Morzello also said that property managers often try to utilize vacant office space because there is less potential for damage or disruption there. Wherever the gathering takes place within CBRE’s properties, she advises tenants to consider the following:

Hire elevator operators to help keep guests on their assigned floors.

  • Obtain a temporary alcohol license, if necessary.
  • Confirm that outside caterers are insured.
  • Address if the windows are operable and ensure they are kept closed.

But parades and crowded events are not relegated to big cities, as many major retailers take part in the festivities. Acadia Realty Trust manages hundreds of retail and office properties in the U.S. and Kellie Shapiro, vice president of risk management said clearing a physical path is the first step to mitigate safety risks during a high-traffic season.

“We issue a moratorium on any work during the holiday season. We email tenants reminding them to get everything done before Thanksgiving,” she said. “From then until New Year’s is not the time to have scaffolding and things like that.” She added that capital improvements are suspended across most of Acadia’s portfolio to avoid interfering with tenants’ operations during their busiest season.

Businesses can easily lose track of who’s coming and going during the busy holiday season, Shapiro noted. Acadia’s focus is on knowing its vendors, and she reminds tenants to be diligent about vetting third-party contractors for the sake of safety and reputation.

“You can protect your company by being diligent about who you bring in to your site.
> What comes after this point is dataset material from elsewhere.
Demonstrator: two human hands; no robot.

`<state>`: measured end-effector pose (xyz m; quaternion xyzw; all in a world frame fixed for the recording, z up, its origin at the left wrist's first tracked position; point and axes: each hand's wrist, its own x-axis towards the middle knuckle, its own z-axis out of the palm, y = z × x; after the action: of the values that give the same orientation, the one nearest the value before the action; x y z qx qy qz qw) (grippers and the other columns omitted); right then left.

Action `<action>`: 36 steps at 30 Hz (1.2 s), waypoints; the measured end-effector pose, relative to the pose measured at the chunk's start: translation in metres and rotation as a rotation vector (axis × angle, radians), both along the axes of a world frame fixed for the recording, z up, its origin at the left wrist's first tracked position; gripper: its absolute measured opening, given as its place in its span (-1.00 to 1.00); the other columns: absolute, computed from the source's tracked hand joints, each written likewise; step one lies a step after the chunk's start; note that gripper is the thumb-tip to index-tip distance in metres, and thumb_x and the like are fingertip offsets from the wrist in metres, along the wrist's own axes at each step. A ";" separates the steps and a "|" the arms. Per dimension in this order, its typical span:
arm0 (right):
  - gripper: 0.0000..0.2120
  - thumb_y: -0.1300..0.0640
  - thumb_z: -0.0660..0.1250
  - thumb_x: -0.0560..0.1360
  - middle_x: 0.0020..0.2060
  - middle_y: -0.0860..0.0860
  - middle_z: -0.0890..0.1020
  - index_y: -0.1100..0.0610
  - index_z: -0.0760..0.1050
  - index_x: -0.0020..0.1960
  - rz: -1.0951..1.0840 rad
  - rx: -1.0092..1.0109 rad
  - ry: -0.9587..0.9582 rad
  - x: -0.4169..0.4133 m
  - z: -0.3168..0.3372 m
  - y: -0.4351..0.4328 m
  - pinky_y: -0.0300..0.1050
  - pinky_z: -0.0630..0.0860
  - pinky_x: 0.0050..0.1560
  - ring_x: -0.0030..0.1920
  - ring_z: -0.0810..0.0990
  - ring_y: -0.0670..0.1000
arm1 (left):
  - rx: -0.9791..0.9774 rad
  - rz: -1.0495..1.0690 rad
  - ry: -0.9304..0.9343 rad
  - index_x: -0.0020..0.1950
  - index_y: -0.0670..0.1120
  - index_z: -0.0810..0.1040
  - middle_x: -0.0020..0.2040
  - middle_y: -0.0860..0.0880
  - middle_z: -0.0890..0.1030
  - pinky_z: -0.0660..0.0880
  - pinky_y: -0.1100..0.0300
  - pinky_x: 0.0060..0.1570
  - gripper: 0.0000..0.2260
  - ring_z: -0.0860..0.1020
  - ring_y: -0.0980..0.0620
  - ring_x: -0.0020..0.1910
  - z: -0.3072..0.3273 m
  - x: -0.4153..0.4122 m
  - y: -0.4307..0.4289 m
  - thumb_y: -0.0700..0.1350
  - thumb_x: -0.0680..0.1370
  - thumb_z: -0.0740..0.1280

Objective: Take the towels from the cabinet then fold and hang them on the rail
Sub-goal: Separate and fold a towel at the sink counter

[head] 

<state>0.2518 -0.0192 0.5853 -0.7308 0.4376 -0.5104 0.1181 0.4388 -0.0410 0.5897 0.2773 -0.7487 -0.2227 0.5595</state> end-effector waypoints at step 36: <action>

You should know who your contractors are – you don’t want to let some criminal just walk right in because you handed over the keys to your building,” Shapiro said. “You would hope tenants, if they saw something suspicious, would pick up the phone. We’d all like to secure something 100% but you have to know your limitations.”

Public safety in the U.S. has been headline news, considering the recent high-profile violence involving weapons and automobiles in just the last two months in Las Vegas, California, Texas and Manhattan. In a recent interview with Risk Management Monitor, Rezwan Ali, risk solutions group head of security at Falck Global Assistance, discussed how businesses and employees should review their emergency plans during high-volume times. He maintained, however, that the odds of being impacted by a terror attack is very low.

“When participating in larger events, such as the Thanksgiving Day Parade in New York, people tend to focus only on the parade and their phones taking pictures and posting on social media,” said Ali. “However, it is important to stay alert and aware of one’s surroundings. Not just to be prepared for terror, but also to prevent being a victim of crime.

buy singulair online https://silvermancare.com/wp-content/uploads/2023/10/jpg/singulair.html no prescription pharmacy

It is recommended to download apps either provided by the authorities or by media outlets that generate alerts allowing you to get direct notifications should anything happen in your vicinity.”